Union leaders gathered Saturday in Manhattan to express displeasure with the current political direction, particularly in regards to education, under the governance of Sam Brownback.
The community forum was organized by the American Federation of Teachers Local 6400 and took place in the basement of College Avenue United Methodist Church Saturday afternoon.
Those on the speaker’s panel included Rep. Sydney Carlin, D-Manhattan; Bill Glover, the president of AFT Local 6400; and Lisa Ochs, president of AFT Kansas.
AFT Kansas is the largest public employee union in the state, representing public workers including teachers, school personnel, local, state and federal employees, and higher education faculty and staff.
A common theme during the forum was Brownback’s “extremist” agenda, with Ochs saying that Brownback is trying to create a Kansas that is “of the corporation, by the corporation, for the corporation.”
“This is our opportunity to stand up, stand together, fight back and to move Kansas forward,” Ochs said.
She said the current budget shortfall was created by Brownback with his lofty 2012 income tax bill that cut taxes for about 191,000 limited liability corporations, subchapter S corporations and sole proprietorships. Ochs said they are now using that self-created shortfall to justify gutting the education budget.
In January, a panel of three district court judges ruled that school funding in Kansas was deficient by $440 million. Brownback and his supporters are now calling for a constitutional amendment to keep the courts from interfering with school finance.
Also in January, the Kansas senate approved a proposal to give the governor more power in appointing judges to the Kansas Court of Appeals and Kansas Supreme Court.
At the forum, Carlin called Brownback’s agenda “severe,” and denounced the multiple constitutional amendments being proposed in Topeka, saying that there is not presently anything that needs to be changed in the state’s constitution.
AFT Local 6400 president Bill Glover spoke out for the public laborers working at K-State, including the school’s custodians, clerical workers and electricians.

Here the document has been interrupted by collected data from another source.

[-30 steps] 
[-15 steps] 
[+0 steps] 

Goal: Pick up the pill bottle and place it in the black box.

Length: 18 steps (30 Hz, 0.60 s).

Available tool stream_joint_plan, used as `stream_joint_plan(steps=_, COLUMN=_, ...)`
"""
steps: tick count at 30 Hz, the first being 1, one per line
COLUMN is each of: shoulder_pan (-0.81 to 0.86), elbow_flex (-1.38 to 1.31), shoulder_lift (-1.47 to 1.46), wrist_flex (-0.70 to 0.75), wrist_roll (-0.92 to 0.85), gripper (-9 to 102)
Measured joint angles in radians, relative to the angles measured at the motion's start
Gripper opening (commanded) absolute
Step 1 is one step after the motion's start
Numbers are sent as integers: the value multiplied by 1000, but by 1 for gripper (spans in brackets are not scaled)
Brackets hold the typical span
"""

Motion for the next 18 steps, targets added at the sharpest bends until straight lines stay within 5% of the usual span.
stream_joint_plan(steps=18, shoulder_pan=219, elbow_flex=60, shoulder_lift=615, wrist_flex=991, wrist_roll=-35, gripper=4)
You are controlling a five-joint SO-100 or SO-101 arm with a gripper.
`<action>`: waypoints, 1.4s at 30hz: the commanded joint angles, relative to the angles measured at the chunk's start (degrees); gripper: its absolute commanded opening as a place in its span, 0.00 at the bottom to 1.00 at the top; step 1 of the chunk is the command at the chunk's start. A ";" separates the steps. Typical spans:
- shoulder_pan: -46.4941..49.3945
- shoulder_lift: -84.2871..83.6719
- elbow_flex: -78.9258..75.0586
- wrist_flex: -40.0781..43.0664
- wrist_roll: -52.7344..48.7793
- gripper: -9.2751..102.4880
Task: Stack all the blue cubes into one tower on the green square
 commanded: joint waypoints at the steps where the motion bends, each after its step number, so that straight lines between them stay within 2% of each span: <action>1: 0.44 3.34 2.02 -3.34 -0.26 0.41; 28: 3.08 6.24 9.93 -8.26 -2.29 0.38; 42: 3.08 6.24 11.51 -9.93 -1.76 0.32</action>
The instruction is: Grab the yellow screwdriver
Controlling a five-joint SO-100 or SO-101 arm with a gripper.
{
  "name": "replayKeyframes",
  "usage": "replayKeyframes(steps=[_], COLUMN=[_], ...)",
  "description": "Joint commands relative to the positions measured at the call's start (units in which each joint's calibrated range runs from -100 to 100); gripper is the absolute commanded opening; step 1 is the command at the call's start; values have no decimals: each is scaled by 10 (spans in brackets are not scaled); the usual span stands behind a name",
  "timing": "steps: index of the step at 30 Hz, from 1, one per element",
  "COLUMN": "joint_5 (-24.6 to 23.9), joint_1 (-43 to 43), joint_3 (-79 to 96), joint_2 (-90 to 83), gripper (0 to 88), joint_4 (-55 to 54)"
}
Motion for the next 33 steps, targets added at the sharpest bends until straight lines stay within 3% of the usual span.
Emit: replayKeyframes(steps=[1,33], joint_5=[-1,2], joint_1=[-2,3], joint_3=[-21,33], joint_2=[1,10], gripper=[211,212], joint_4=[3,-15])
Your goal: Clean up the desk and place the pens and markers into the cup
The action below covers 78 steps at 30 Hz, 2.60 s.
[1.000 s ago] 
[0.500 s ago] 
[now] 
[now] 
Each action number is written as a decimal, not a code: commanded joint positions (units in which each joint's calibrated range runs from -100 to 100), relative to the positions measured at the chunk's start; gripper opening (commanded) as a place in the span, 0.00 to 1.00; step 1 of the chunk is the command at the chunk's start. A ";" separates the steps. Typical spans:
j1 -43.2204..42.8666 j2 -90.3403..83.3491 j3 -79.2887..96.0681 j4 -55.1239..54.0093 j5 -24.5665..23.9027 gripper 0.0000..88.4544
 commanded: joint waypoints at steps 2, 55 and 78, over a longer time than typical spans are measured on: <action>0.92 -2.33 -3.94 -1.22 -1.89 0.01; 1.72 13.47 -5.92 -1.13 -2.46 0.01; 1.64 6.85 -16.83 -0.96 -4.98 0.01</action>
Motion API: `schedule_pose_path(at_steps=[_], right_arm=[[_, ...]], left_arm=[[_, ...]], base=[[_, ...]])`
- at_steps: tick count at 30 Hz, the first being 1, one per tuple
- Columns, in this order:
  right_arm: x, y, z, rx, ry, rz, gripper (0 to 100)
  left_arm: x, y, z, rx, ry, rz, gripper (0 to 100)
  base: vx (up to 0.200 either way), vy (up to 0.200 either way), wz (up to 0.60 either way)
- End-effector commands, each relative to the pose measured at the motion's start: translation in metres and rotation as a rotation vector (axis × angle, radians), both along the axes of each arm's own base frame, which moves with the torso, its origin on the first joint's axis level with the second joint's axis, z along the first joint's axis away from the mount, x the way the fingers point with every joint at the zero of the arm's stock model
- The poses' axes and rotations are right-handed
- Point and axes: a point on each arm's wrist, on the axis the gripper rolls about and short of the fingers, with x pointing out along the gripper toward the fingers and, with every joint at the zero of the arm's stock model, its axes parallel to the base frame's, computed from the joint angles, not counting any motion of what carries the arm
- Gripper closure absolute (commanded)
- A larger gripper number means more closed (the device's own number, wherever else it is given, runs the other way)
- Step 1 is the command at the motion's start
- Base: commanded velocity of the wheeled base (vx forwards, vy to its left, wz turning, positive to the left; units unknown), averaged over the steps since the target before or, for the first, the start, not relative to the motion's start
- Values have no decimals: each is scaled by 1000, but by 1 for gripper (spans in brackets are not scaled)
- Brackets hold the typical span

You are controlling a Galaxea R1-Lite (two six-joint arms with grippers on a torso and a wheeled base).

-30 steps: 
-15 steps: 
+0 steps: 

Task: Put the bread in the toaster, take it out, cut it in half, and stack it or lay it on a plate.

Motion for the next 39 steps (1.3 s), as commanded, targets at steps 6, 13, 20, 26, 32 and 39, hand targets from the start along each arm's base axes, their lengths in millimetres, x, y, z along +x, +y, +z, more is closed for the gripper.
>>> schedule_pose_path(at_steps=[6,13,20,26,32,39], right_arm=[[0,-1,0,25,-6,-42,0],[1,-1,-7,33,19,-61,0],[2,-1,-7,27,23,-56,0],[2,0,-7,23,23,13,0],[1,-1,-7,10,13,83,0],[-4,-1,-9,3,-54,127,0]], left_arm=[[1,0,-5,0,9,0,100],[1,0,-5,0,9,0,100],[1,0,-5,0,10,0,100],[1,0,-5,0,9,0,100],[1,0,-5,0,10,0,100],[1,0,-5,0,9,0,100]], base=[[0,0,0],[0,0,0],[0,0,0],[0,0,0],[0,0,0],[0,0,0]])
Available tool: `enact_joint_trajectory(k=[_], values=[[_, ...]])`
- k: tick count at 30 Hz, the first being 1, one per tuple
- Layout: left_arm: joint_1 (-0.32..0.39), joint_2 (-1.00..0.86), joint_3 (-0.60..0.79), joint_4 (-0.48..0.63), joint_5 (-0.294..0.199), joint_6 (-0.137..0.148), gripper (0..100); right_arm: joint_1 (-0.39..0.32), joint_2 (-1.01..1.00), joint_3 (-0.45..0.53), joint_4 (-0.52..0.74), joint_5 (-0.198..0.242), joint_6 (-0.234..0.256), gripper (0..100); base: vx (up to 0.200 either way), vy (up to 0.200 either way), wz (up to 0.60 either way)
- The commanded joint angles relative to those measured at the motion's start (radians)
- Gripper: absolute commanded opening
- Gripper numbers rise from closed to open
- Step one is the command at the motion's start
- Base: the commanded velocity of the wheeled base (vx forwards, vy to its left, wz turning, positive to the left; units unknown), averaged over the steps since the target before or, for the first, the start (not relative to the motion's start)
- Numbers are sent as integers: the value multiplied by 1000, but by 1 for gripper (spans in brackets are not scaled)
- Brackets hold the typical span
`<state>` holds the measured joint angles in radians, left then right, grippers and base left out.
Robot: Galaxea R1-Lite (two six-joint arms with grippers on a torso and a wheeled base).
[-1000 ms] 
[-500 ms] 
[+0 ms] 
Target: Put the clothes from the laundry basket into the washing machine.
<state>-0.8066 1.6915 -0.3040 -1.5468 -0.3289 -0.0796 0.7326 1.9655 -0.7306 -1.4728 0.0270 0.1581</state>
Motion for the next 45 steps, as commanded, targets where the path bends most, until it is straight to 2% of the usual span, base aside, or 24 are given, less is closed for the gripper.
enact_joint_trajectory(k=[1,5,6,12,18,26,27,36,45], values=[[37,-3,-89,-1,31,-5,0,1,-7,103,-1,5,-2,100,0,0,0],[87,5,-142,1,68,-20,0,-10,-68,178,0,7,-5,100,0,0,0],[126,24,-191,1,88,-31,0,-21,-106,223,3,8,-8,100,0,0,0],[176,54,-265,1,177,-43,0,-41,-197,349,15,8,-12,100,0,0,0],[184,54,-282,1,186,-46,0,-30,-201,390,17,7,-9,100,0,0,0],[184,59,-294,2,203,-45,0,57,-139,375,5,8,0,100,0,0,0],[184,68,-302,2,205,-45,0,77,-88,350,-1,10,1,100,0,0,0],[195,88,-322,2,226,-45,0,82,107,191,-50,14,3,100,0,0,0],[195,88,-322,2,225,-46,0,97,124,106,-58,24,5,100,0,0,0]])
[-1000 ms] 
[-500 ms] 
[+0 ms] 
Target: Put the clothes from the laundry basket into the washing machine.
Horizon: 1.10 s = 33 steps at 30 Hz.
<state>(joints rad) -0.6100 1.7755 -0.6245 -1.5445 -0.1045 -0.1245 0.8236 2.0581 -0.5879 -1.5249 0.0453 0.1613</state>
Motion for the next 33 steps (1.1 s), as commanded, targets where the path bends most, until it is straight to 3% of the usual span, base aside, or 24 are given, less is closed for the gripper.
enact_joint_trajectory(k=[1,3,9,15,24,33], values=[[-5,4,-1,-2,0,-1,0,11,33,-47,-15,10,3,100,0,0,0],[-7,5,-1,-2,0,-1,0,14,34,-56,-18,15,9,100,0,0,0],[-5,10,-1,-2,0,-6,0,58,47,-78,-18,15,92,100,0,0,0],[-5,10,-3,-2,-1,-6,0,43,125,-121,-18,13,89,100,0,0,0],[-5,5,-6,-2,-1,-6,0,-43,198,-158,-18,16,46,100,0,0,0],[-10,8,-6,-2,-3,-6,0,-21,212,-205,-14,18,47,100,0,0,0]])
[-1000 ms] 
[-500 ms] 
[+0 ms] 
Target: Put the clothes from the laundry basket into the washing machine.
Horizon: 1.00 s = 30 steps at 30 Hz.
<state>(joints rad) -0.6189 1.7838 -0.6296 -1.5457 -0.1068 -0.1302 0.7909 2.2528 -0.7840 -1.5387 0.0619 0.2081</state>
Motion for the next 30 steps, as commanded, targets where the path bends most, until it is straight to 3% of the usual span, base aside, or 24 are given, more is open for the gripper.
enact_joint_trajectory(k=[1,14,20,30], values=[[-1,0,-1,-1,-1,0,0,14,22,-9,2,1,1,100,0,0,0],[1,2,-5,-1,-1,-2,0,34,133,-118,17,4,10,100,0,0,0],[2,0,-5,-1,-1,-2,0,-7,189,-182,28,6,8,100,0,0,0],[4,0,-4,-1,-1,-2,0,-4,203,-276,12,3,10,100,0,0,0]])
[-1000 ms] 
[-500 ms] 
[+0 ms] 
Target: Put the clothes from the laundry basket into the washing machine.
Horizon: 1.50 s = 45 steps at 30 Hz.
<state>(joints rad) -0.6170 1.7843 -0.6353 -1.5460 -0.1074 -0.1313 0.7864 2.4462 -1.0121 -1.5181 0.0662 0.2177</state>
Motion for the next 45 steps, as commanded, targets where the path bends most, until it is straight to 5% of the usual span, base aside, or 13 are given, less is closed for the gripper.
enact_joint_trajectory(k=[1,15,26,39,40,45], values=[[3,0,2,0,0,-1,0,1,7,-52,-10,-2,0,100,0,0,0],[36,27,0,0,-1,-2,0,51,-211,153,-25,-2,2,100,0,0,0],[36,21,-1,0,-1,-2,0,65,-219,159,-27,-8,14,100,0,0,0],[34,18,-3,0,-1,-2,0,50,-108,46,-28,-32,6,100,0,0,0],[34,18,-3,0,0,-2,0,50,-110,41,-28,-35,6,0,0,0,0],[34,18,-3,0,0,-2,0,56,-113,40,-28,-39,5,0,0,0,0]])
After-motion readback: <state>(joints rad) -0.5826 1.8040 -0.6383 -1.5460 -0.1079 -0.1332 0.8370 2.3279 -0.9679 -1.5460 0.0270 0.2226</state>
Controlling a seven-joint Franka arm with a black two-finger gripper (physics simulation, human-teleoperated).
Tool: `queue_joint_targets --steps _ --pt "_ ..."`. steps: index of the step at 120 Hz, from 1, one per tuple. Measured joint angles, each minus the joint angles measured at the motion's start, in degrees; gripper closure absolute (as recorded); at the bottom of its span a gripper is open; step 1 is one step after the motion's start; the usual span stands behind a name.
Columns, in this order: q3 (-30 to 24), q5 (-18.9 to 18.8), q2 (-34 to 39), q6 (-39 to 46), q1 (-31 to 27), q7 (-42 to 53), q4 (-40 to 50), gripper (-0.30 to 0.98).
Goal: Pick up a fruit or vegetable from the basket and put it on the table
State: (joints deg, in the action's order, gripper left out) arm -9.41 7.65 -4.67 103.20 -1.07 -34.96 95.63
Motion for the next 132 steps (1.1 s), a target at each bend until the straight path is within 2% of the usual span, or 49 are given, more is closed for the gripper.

He said that over the past 10 years, pay raises have not been steady and that many custodians barely make it day by day.
He said workers are not getting proper sick leave, are too scared to report at-work injuries and are not making a liveable wage. “Public employees know they’re not going to get rich,” Glover said.
Glover said workers are also “scared to death” of privatization at the university, a practice wherein private firms perform non-academic services such as printing, food services, bookstore operations, or general building maintenance.
Another speaker, Donn Teske, president of the Kansas Farmers Union, called Brownback’s tax policies, trickle-down economics à la President Reagan. He said that theory did not work for Reagan and it will not work for Kansas. “We’re going to be the laughing stock of the country,” he said.
Teske said that legislators should do the job they were elected to do, not change laws so judges can be re-selected for the purpose of cutting education funding.
A coordinator for the Manhattan Living Wage Coalition, Geri Simon, also called for using tax dollars in Manhattan to create jobs that pay $12 an hour or more.
Simon said half of the tax dollars used to create jobs in the city have gone toward low-wage jobs.
James Neff, a representative for KNEA’s Konza Uniserv Administrative Board, Donna Potts, a K-State professor and chair of the AAUP Assembly of State Conferences, and John Exdell, a K-State professor and vice-chair of the Manhattan Alliance for Peace and Justice, also spoke at the approximately two-hour forum.
On Saturday, forum organizers announced that there will be a rally sponsored by the Working Kansas Alliance at the Kansas State Capitol in Topeka on Saturday, Feb. 23 at 2 p.m.